"Two 16th-century storylines set the stage for the sinking of la Trinité and France’s doomed efforts to colonize Florida. The first is one of empire: France, England, Spain, Portugal, and the Netherlands all hungered for new lands, new trade routes, and new resources in the so-called New World. The second is one of religion: Europe, long united in faith under the Catholic Church, fractured and descended into religious wars as the Protestant Reformation spread from kingdom to kingdom."
Is this the opening passage of a riveting non-fiction book about the fate of a cursed French ship? No! It's the background section of an Eleventh Circuit opinion that came out yesterday. The case involved a fight over the sunken remains of la Trinité, a French ship which sank off the coast of Cape Canaveral in 1565. In 2016, a company called Global Marine Exploration, Inc. (which in my head I'm imagining as the equivalent to Bill Paxton's crew from the movie Titanic) discovered the remains of the ship. But France called dibs, resulting in this litigation.

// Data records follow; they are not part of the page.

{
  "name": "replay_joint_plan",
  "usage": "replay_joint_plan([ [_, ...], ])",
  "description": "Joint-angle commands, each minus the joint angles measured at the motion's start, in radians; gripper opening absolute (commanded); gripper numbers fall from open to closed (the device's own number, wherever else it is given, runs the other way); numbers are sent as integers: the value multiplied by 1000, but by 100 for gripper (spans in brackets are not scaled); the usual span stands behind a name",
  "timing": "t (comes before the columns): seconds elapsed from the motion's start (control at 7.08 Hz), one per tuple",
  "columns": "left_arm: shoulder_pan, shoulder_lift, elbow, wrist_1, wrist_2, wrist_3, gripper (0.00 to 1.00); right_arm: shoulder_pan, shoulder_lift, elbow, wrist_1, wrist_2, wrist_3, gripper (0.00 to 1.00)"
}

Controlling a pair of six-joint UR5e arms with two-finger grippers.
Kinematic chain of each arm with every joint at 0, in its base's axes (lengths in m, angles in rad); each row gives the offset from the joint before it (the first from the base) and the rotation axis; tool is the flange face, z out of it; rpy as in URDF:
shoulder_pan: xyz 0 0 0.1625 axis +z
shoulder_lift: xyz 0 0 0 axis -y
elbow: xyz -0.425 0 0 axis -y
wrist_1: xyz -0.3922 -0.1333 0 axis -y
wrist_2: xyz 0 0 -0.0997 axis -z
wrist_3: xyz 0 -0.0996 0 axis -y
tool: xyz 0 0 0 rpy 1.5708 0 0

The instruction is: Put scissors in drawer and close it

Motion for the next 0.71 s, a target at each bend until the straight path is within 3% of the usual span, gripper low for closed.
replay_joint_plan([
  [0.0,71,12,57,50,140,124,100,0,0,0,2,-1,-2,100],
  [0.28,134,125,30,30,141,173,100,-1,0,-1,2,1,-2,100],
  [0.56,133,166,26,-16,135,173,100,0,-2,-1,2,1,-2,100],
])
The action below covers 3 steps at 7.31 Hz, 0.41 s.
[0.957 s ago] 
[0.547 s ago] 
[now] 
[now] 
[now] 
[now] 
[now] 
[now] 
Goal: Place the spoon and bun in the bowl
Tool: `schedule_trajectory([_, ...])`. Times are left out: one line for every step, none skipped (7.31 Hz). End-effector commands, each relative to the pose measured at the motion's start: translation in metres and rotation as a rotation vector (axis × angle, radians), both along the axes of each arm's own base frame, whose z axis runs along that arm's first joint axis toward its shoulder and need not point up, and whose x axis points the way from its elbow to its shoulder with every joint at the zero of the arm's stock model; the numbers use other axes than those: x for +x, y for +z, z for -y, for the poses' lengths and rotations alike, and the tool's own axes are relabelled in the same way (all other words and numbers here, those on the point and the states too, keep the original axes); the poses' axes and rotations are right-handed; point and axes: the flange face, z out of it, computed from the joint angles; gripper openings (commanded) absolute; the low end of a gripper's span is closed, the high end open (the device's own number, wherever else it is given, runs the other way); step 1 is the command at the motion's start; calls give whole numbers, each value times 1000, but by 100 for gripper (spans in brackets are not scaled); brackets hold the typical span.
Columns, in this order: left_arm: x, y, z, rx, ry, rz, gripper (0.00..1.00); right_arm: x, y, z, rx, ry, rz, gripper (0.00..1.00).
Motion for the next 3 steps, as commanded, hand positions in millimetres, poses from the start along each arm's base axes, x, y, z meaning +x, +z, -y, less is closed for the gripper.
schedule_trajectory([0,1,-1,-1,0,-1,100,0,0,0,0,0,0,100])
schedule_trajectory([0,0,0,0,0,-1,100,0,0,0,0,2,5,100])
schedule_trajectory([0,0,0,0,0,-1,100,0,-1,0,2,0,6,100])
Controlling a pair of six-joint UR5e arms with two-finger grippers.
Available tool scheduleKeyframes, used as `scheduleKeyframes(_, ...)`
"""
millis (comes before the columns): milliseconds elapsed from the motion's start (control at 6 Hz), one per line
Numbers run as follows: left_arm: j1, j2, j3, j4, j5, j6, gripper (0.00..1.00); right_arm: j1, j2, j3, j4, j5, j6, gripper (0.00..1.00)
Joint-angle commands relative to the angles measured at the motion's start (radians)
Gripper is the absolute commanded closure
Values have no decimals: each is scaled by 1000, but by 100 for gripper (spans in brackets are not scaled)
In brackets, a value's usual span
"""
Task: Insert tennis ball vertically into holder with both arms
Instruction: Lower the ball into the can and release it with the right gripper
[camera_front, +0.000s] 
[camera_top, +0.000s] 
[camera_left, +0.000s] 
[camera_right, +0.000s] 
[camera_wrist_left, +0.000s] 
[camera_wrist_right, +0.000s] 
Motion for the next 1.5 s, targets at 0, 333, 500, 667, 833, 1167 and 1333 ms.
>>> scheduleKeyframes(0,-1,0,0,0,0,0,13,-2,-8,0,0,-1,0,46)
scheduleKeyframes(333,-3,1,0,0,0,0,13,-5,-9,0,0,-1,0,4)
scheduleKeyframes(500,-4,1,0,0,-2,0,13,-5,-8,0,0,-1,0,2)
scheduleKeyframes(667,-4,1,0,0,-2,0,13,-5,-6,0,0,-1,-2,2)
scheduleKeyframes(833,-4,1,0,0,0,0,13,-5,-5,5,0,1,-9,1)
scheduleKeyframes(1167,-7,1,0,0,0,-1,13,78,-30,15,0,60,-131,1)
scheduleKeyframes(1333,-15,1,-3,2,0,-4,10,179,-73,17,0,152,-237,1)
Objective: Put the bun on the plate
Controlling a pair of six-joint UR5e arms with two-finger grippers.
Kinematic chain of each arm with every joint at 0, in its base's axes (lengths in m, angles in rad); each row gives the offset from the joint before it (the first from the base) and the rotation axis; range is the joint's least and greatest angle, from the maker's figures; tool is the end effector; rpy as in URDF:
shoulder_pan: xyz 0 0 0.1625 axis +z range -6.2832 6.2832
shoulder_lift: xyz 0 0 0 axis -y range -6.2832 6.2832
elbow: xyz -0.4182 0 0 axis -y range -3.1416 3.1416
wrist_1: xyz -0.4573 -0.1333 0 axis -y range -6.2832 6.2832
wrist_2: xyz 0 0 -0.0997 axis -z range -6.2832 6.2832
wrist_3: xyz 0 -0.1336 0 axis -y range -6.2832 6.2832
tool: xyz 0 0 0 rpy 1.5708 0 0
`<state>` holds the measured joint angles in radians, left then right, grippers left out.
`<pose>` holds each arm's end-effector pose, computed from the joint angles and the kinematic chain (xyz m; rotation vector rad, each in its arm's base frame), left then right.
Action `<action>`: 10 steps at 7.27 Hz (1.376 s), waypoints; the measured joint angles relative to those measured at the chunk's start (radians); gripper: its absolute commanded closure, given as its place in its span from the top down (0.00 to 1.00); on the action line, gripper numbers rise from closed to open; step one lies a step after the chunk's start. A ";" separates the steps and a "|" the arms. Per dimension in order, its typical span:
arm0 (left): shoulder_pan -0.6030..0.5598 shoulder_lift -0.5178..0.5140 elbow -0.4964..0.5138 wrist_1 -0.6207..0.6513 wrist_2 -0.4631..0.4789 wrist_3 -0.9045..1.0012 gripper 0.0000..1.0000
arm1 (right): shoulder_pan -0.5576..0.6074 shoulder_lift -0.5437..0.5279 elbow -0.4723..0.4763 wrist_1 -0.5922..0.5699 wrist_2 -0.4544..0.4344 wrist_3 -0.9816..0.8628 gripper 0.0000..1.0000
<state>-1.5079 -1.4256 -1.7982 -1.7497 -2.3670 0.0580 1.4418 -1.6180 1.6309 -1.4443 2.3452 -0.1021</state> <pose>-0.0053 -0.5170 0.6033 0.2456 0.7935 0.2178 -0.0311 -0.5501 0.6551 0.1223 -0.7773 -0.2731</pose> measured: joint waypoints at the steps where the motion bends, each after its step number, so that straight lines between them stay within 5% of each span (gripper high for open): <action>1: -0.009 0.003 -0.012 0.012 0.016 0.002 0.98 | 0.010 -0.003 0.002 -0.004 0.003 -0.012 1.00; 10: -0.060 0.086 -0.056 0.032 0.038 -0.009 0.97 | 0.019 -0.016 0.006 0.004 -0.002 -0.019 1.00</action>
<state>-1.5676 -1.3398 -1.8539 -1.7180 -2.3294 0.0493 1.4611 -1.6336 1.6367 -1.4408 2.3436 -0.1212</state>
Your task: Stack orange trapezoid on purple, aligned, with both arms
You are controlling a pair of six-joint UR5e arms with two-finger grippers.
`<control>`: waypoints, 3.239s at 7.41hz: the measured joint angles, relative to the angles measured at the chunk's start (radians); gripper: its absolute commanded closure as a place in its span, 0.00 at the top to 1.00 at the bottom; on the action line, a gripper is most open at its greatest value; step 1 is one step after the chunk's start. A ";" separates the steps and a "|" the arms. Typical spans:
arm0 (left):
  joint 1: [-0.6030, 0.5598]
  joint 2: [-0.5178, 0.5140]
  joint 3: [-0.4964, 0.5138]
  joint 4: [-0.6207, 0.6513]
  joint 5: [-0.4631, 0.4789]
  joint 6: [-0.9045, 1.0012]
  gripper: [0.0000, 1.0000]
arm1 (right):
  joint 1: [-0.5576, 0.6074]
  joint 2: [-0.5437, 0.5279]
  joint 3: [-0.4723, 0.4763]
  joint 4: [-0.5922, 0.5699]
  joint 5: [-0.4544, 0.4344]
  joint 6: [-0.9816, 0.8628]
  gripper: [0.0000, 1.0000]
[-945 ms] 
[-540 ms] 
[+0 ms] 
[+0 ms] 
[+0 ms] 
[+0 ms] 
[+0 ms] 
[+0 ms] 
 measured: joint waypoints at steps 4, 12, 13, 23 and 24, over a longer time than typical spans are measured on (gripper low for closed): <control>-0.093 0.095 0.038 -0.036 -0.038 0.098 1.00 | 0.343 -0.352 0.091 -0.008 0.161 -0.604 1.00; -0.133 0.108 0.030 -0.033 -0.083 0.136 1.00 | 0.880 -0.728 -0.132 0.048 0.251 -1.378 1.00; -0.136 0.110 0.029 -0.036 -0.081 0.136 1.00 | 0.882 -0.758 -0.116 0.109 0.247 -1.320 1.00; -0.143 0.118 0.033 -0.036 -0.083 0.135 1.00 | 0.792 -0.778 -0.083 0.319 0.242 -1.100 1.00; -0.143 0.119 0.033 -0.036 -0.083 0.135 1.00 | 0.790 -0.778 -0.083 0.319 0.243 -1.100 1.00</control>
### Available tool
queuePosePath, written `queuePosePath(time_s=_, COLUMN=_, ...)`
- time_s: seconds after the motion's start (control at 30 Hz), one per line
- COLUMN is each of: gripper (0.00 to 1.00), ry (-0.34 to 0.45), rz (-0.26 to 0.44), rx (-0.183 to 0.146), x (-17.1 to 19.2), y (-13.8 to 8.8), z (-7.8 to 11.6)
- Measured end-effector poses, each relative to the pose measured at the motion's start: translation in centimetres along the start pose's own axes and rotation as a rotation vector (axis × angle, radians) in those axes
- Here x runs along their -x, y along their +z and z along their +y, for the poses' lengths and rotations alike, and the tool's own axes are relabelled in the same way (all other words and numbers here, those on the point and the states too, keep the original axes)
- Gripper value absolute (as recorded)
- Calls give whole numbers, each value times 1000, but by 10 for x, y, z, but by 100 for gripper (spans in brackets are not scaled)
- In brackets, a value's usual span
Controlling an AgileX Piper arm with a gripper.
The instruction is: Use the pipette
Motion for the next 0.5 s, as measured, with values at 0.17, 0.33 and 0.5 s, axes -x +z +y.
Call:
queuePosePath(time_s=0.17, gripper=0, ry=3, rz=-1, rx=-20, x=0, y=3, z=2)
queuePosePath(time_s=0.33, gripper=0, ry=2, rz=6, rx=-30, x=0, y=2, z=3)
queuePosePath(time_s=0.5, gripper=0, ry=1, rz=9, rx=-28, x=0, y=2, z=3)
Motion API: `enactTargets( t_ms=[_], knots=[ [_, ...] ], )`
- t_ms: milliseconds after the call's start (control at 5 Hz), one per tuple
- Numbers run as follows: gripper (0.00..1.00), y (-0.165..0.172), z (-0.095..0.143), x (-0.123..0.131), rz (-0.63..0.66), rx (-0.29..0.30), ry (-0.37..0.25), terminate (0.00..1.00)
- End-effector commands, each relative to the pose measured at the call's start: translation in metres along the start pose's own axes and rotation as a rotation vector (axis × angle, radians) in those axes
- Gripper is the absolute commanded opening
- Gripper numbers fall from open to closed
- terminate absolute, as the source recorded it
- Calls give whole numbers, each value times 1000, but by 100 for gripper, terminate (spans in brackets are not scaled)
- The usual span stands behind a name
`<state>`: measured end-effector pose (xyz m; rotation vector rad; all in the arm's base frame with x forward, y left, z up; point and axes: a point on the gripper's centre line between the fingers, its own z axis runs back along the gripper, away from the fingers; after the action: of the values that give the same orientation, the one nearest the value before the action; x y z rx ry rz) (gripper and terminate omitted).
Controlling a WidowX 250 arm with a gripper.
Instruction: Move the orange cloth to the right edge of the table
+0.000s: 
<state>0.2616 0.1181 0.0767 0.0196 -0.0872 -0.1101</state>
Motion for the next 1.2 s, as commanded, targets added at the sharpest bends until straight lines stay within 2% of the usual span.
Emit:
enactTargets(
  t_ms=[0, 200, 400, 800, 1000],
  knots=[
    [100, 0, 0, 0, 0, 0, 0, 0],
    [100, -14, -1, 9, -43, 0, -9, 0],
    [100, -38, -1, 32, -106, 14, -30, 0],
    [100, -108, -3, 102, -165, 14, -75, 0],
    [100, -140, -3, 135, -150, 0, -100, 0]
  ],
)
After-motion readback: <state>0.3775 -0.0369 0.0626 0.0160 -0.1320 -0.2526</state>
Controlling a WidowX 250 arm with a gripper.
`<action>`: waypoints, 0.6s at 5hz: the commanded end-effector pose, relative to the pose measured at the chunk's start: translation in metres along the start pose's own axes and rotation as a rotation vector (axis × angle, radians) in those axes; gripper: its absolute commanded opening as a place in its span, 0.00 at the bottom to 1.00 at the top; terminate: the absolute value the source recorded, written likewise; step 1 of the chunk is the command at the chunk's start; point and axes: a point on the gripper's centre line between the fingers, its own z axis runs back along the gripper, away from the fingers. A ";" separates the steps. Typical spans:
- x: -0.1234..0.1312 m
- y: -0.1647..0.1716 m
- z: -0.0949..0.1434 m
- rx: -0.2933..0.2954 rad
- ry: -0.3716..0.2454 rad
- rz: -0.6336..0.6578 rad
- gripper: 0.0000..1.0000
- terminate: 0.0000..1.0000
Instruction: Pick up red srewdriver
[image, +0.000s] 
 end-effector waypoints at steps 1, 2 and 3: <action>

In the end, the Eleventh Circuit held that the Sunken Military Craft Act (yes, this exists) barred Global Marine’s lawsuit because la Trinité was on military noncommercial service when it sank. But in getting to this holding, Chief Judge Pryor recounts an intriguing aspect of Florida history that involved warring battle ships, a devastating hurricane, and beheadings. Opinion here.